Got mpi issues again for SingFEL with openmpi. At SingFELPhotonDiffractorTest.testBackengineInputFile,
parameters = SingFELPhotonDiffractorParameters( uniform_rotation=True, calculate_Compton=False, slice_interval=100, number_of_slices=2, pmi_start_ID=1, pmi_stop_ID=1, number_of_diffraction_patterns= 2, detector_geometry= self.detector_geometry, forced_mpi_command='mpirun -np 2 -x OMP_NUM_THREADS=2', )
Got
[mpiexec@max-display001.desy.de] match_arg (utils/args/args.c:163): unrecognized argument x [mpiexec@max-display001.desy.de] HYDU_parse_array (utils/args/args.c:178): argument matching returned error [mpiexec@max-display001.desy.de] parse_args (ui/mpich/utils.c:1642): error parsing input array [mpiexec@max-display001.desy.de] HYD_uii_mpx_get_parameters (ui/mpich/utils.c:1694): unable to parse user arguments [mpiexec@max-display001.desy.de] main (ui/mpich/mpiexec.c:148): error parsing parameters
Do we have to include the
-x OMP_NUM_THREADS=2
for testing? @CFGroteThis error was located. Conda has installed mpich instead of openmpi for me, and this option
-x
is not supported by thempirun
provided by mpich.so this is fixed?
For openmpi, yes.
I had to remove all mpi4py from EMCOrientation. it does not matter too much as only the reading of files was parallelized on, not the actual EMC calculation.

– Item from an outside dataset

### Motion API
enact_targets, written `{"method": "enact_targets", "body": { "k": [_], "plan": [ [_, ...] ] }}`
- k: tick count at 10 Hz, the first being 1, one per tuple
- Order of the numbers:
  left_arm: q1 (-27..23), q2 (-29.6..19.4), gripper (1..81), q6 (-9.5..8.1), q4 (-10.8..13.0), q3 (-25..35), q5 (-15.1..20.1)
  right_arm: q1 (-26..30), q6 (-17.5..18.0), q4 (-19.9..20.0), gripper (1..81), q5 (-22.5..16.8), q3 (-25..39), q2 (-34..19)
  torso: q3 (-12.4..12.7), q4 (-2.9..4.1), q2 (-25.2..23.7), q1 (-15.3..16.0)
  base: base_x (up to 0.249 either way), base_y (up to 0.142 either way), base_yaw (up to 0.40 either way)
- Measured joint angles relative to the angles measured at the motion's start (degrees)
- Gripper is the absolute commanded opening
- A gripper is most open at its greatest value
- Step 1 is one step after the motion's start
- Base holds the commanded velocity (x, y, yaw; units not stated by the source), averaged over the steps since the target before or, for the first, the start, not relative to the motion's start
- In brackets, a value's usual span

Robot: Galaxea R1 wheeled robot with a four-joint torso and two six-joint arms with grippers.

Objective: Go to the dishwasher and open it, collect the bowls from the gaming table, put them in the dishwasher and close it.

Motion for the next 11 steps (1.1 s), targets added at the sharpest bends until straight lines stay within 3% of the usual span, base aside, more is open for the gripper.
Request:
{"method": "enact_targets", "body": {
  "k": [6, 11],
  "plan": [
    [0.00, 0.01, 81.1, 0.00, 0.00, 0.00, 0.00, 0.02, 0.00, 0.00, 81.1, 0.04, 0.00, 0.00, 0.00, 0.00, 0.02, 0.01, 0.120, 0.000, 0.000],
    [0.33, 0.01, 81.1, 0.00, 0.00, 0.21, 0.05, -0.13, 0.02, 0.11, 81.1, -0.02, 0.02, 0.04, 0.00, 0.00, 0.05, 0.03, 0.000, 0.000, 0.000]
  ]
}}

had to fix oceloc.adapters.genesis in line 1491. must make a PR!
Errors got for crystFEL within this branch: PaNOSC-ViNYL/SimEx@dc0f71a
/usr/lib/gcc/x86_64-redhat-linux/4.8.5/../../../../lib64/libfontconfig.so: undefined reference to `uuid_parse@UUID_1.0' /usr/lib/gcc/x86_64-redhat-linux/4.8.5/../../../../lib64/libfontconfig.so: undefined reference to `uuid_generate_random@UUID_1.0' /usr/lib/gcc/x86_64-redhat-linux/4.8.5/../../../../lib64/libfontconfig.so: undefined reference to `uuid_unparse@UUID_1.0' /usr/lib/gcc/x86_64-redhat-linux/4.8.5/../../../../lib64/libfontconfig.so: undefined reference to `uuid_copy@UUID_1.0' collect2: error: ld returned 1 exit status make[5]: *** [hdfsee] Error 1 make[4]: *** [CMakeFiles/hdfsee.dir/all] Error 2 make[3]: *** [all] Error 2 make[2]: *** [Modules/Diffractors/CrystFELPhotonDiffractor/crystfel-prefix/src/crystfel-stamp/crystfel-build] Error 2 make[1]: *** [Modules/Diffractors/CrystFELPhotonDiffractor/CMakeFiles/crystfel.dir/all] Error 2 make: *** [all] Error 2
i only had to go into build/ and say make
once more, than it went through.
TNSAIonMatterInteractor.py cannot pass the test because sdf.read
doesn't exist.
Will take it out of the test at this moment until Zsolt fixes the problem.